B.B. (from Wantagh) wants to know about VD (from toilet seats). J.R wants to know more about M.K. Douglas. M.N. wonders what the Falk's up with Peter's left eye. Bobby Darin and Zulu draw inquiries from Floral Parkers. And we learn of the greatest mystery of MacMillan's career: Why did NBC executives terminate his wife's pregnancy?
On Sunday, The Little Drummer Boy leads the way for the latest Christmas special with Bing and the Crosbys, not to mention Struthers and Villella. For the Christmas trifecta, Bob Hope then leers wholesomely at Elke Sommer. Over on CBS, Sandy Duncan has a rotten tooth in an episode of her show that has not been seen by a single person on earth ever.
It's Sommer-time again, as Monday brought a network showing of '65's A Shot in the Dark. Some classic John Cashman comments in the reviews, and a WNET showing of The Plot to Overthrow Christmas, which sounds interesting.
Tuesday offered a Don Rickles special with Carroll O'Connor and Harvey Korman, but before that you had to watch that mopey asshole Charlie Brown. Unless you had a thing for Jenny Agutter and geese, in which case you ratcheted over to Hallmark Hall of Fame. (What else might one call the act of rotating that old TV dial? Cranking? Sputtering?)
The Harlem Globetrotters Popcorn Machine on Wednesday had a Charlie Chan sketch with Bill Cosby as Number One Son. I'm gonna guess that Globetrotter Bobby Hunter had never heard of Charlie Chan until sometime between putting on the white suit and being handed a magnifying glass. (According to an online source, this program also featured Jean Stapleton, Sally Struthers, Dom Deluise, Norm Crosby, Cass Elliot, Teresa Graves, Ted Knight, Will Geer and Keye Luke. Don't ask me why this font came out different.)
This Thursday late-night schedule is interesting mainly for the Armored Attack review, Peter Lorre in The Big Circus, and an action flick with Drew Barrymore's dad.

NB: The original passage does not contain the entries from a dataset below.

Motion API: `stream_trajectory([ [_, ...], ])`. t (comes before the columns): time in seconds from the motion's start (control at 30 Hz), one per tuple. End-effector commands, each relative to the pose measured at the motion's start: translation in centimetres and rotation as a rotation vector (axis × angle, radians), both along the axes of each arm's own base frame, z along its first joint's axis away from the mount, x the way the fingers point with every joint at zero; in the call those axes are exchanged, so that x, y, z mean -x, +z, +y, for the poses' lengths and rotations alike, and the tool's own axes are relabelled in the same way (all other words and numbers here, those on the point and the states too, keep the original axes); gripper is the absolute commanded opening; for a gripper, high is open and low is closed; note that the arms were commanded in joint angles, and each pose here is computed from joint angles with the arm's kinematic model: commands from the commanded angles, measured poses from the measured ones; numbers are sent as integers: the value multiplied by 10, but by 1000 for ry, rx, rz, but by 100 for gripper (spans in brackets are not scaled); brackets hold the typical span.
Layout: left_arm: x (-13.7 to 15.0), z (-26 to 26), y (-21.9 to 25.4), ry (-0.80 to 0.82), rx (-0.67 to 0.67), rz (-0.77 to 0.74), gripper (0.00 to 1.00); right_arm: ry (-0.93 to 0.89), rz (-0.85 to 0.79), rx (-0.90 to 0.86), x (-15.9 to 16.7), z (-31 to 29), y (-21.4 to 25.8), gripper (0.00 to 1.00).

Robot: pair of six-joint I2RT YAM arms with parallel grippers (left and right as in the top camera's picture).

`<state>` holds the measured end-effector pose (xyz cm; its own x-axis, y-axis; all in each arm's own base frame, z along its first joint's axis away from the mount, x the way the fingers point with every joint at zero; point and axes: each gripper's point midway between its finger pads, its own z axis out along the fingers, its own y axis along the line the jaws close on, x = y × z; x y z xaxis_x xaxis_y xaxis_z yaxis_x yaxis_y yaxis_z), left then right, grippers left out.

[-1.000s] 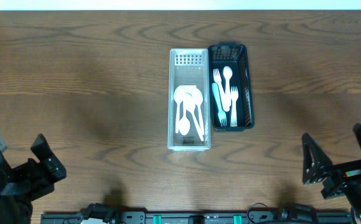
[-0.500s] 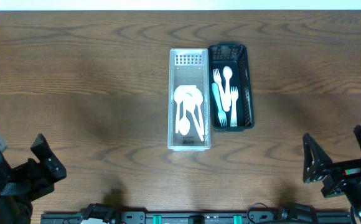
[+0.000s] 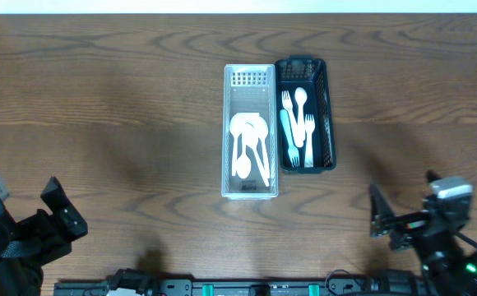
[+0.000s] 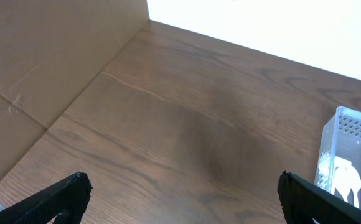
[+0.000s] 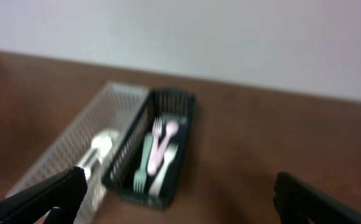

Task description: Pack container

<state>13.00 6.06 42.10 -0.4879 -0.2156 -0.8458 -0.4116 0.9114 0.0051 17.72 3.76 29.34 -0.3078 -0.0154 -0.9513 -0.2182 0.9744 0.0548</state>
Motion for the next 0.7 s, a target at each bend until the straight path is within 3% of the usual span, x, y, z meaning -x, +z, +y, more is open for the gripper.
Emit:
stream_trajectory([
  [0.0,-1,2,-2,15,-11,14,98,6,55,10,-3,0,-43,99],
  [0.27,-1,2,-2,15,-11,14,98,9,91,8,-13,1,-118,99],
  [0.67,-1,2,-2,15,-11,14,98,21,167,6,-14,3,-172,99],
])
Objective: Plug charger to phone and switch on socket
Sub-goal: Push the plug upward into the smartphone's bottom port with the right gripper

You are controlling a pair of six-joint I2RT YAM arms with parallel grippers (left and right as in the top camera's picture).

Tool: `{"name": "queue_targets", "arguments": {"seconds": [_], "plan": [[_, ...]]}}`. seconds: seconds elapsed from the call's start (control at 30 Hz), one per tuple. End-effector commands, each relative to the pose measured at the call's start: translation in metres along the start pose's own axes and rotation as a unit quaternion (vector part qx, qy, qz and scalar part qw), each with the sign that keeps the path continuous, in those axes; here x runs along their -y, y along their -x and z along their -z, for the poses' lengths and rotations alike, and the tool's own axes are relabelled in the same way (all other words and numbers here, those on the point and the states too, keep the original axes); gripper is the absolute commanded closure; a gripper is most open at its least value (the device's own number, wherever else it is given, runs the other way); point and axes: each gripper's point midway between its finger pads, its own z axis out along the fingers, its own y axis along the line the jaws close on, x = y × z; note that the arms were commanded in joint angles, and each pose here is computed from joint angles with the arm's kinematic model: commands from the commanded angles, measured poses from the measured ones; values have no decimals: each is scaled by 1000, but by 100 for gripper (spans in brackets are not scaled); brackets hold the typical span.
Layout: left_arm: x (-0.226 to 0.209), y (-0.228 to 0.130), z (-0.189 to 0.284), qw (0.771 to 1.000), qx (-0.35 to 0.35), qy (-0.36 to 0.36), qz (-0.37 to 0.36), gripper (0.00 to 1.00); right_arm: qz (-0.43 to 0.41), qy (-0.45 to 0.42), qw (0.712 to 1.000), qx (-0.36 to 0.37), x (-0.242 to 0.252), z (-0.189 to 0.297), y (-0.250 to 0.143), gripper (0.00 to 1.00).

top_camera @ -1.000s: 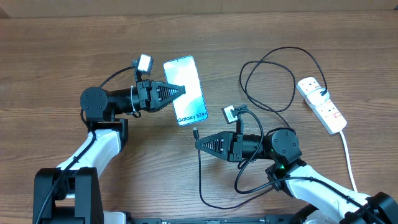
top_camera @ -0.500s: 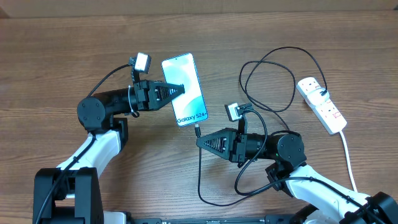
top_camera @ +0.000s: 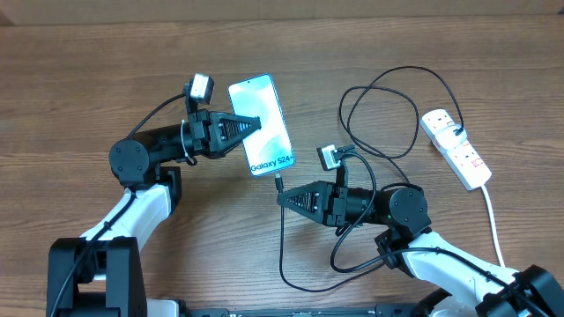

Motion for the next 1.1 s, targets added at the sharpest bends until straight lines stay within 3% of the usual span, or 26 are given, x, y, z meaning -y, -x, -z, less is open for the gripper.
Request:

Friday night was the night they aired The Night the Animals Talked. As far as I know, neither incident occurred again. The Sha Na Na joined the John Lennon and the Yoko Ono on the One-To-One concert, which preempted Love, American Style. Thus, you Stuart Margolin fans had to look elsewhere for your mild innuendo. Of course, if Barbara Eden was as naked as the mildly creepy "Love Is" cartoons she was mimicking in her variety special, well... that would do. (I should add that this is yet another variety special of which I can find no video evidence. MeTV or Decades or any of these retro programmers would do well to dig these treasures up, if the licensing is agreeable.)
Some sci-fi movies and the Groovie Goolies enjoying some pork and duck on Saturday Morning...
...and here's that afternoon. Comedian Mario Cantone mentioned the Prince Street Players when he hilariously guested on Gilbert Gottfried's podcast, and I swear it's the only time I've heard of the New York performers outside of these old TV Books. Here they put a Christmas spin on Pinocchio at five PM.
Viva Brigitte! Some more witheringly succinct Cashman reviews on this evening.